I put a multimeter on the woofer (removed from cab)and it measured 4.4 ohms. I did the same with the tweeter and it measured 6.2 ohms. Most replacements I've seen are rated at either 4 or 8 ohms.
That said, should I buy an 8 ohm replacement 3" tweeter and a 4 ohm 12" woofer? Is it that simple? Or, am I missing something? Thank you for any advice you can give me.
Follow Ups:
To match speakers you not only need to get reasonably close on impedance but ideally you also have to get close on efficiency (how loud for a given input) and two other parameters called Q and Resonant Frequency. These last two determine how the speaker interacts with the box. In this case it's Bass reflex and looking at the impedance curve it looks like Fr is somewhere less than 70 hz. Both of those resistance measurements suggest a speaker that is nominally 8 ohms impedance. Finding a 12" woofer with 97dB efficiency and that Fr probably means a Pro Sound type of woofer is your only option. For the tweeter the efficiency number and physical dimensions are probably most important. I would look at either Madisound or PartsExpress web sites. They can advise you further. Hope this helps.
Gary
Thank you so much. You have provided me with exactly the information I had been searching.

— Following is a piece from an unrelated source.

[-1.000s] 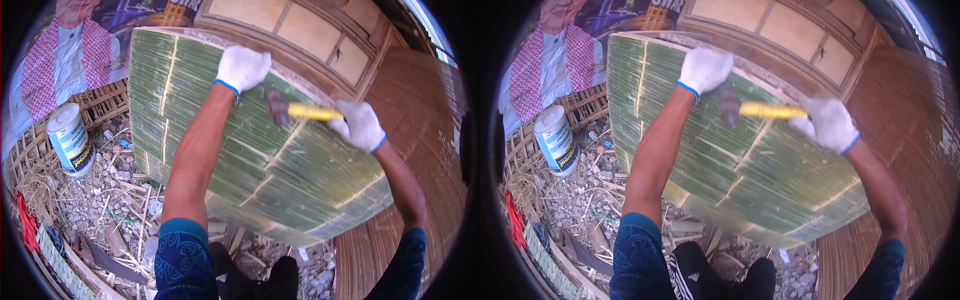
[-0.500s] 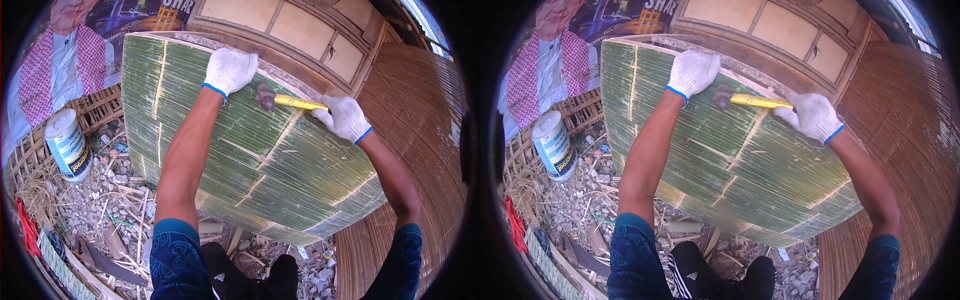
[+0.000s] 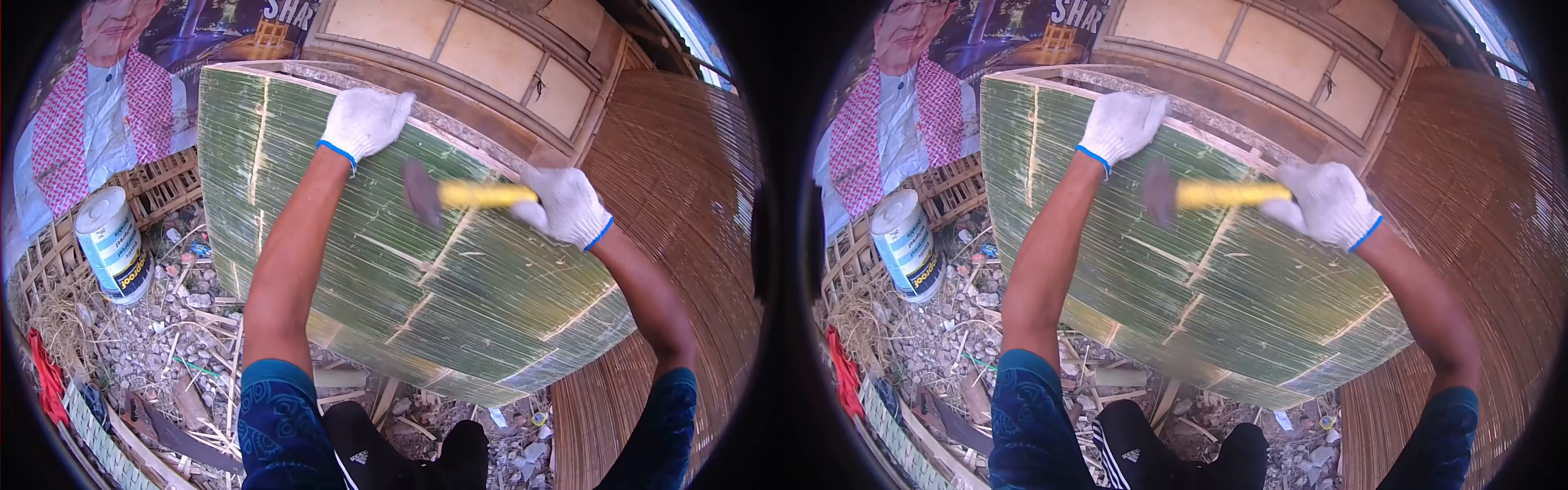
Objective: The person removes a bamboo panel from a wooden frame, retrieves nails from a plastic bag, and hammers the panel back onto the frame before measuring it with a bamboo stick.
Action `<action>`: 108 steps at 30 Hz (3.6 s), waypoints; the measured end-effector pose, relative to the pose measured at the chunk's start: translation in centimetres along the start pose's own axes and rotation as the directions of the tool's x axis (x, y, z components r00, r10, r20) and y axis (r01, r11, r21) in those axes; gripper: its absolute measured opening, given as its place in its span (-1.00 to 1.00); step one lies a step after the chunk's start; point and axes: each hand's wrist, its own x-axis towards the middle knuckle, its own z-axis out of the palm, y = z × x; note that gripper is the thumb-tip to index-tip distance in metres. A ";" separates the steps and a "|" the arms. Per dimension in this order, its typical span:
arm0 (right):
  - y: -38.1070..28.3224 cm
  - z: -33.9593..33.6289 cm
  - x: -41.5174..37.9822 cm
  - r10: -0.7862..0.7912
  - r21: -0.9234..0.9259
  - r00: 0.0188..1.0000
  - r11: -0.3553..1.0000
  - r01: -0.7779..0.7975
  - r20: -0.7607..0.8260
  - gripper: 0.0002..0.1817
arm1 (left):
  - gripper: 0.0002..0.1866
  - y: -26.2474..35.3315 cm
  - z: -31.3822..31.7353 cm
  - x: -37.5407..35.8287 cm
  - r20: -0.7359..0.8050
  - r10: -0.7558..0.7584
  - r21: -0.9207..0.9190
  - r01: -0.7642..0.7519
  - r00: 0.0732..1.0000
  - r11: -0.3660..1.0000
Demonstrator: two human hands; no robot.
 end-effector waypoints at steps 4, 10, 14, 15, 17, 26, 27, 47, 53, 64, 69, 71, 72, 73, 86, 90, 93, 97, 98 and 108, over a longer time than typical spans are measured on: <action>-2.6 -1.3 -0.9 0.044 -0.070 0.997 0.996 -0.048 -0.059 -0.34 | -0.51 0.0 -0.3 0.3 -0.083 -0.021 -0.044 0.017 0.996 0.999; -1.9 0.9 0.7 0.085 -0.147 0.992 0.984 -0.098 -0.091 -0.37 | -0.61 0.0 0.9 0.1 -0.119 -0.004 0.009 0.005 0.993 1.000; -4.1 -2.1 -0.7 -0.109 -0.042 0.993 0.993 0.110 0.036 -0.36 | -0.61 -0.1 1.2 -0.1 -0.215 0.017 0.000 -0.017 0.976 1.000; -2.9 -1.5 -0.3 -0.045 -0.077 0.999 0.996 0.045 0.008 -0.36 | -0.61 0.1 1.1 0.1 -0.195 0.000 -0.002 -0.001 0.981 1.000; -1.2 0.8 0.7 0.085 -0.111 0.995 0.990 -0.090 -0.046 -0.35 | -0.61 0.1 1.0 0.0 -0.123 -0.028 0.005 0.029 0.992 1.000; -4.1 -1.1 0.7 0.161 -0.098 0.987 0.982 -0.160 0.007 -0.38 | -0.62 -0.3 1.3 0.1 -0.155 0.001 0.053 0.008 0.988 0.999; -3.7 -1.0 0.7 0.142 -0.084 0.990 0.986 -0.143 -0.015 -0.38 | -0.61 -0.5 1.7 0.2 -0.219 0.019 -0.009 -0.021 0.976 1.000; -2.0 0.2 -6.3 0.176 0.126 0.983 0.978 -0.169 -0.049 -0.37 | -0.38 0.8 -3.7 -0.3 0.151 0.278 -0.106 -0.264 0.949 0.959; -3.8 -1.0 -5.1 0.177 0.094 0.983 0.979 -0.180 0.041 -0.33 | -0.33 -0.8 -3.3 0.5 0.303 0.028 -0.082 -0.003 0.953 0.997; -5.1 0.7 -1.1 0.205 0.120 0.978 0.973 -0.198 -0.044 -0.38 | -0.36 -4.2 0.9 0.8 -0.005 0.065 0.164 -0.064 0.998 0.984; -4.8 3.0 -1.0 0.211 0.126 0.975 0.971 -0.202 -0.063 -0.35 | -0.34 -3.0 -0.4 0.4 0.019 0.000 0.124 -0.003 1.000 0.992; -5.7 2.0 -0.9 0.263 0.145 0.965 0.954 -0.262 0.011 -0.35 | -0.34 -3.2 0.0 0.6 0.020 -0.051 0.124 0.048 0.998 0.991; -5.7 1.7 -1.3 0.232 0.146 0.972 0.961 -0.234 0.030 -0.35 | -0.35 -3.4 0.3 0.6 0.008 -0.044 0.114 0.042 0.999 0.993; -5.5 1.4 -1.8 0.200 0.147 0.979 0.968 -0.205 0.044 -0.34 | -0.35 -3.7 0.4 0.8 -0.007 -0.034 0.107 0.035 0.999 0.994; -4.7 3.5 -1.0 0.266 0.165 0.951 0.956 -0.241 -0.156 -0.36 | -0.41 -6.3 -2.5 -0.3 0.135 0.030 0.002 -0.030 0.990 1.000; -5.3 2.9 -0.8 0.346 0.212 0.918 0.928 -0.306 -0.192 -0.39 | -0.55 -9.3 -2.0 -2.6 -0.082 0.057 0.341 -0.026 0.995 0.940; -5.4 1.3 -0.5 0.105 0.103 0.984 0.991 -0.091 -0.141 -0.36 | -0.58 -10.1 -2.4 -2.4 -0.010 -0.044 0.226 0.045 0.999 0.973; -6.4 2.0 3.2 -0.180 0.083 0.924 0.972 0.220 -0.339 -0.35 | -0.59 -10.7 -3.6 -2.4 0.027 -0.007 0.084 0.005 1.000 0.996; -6.2 2.3 4.5 -0.169 0.112 0.943 0.972 0.209 -0.287 -0.36 | -0.59 -11.6 -3.2 -2.8 -0.041 0.054 0.008 -0.053 0.998 0.999; -7.0 0.5 7.7 0.134 0.219 0.991 0.966 -0.137 0.028 -0.30 | -0.44 -12.7 -3.2 -4.2 0.005 0.190 0.179 -0.188 0.982 0.966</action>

Orange Coast Speaker in SoCal is another good one. dont just put anything in there as it wont sound the same...
The rating you see listed is nominal, more often than not will not match a measured reading.
Have you thought of getting them repaired? A link to Miller sound below. No affiliation other than being in my neighborhood.
If they can be repaired do that. I bought woofers and tweeters for my Marantz 7MkII trying to match parameters. They've never sounded the same.
Back then I had no idea drivers could be repaired, and regret that lack of knowledge.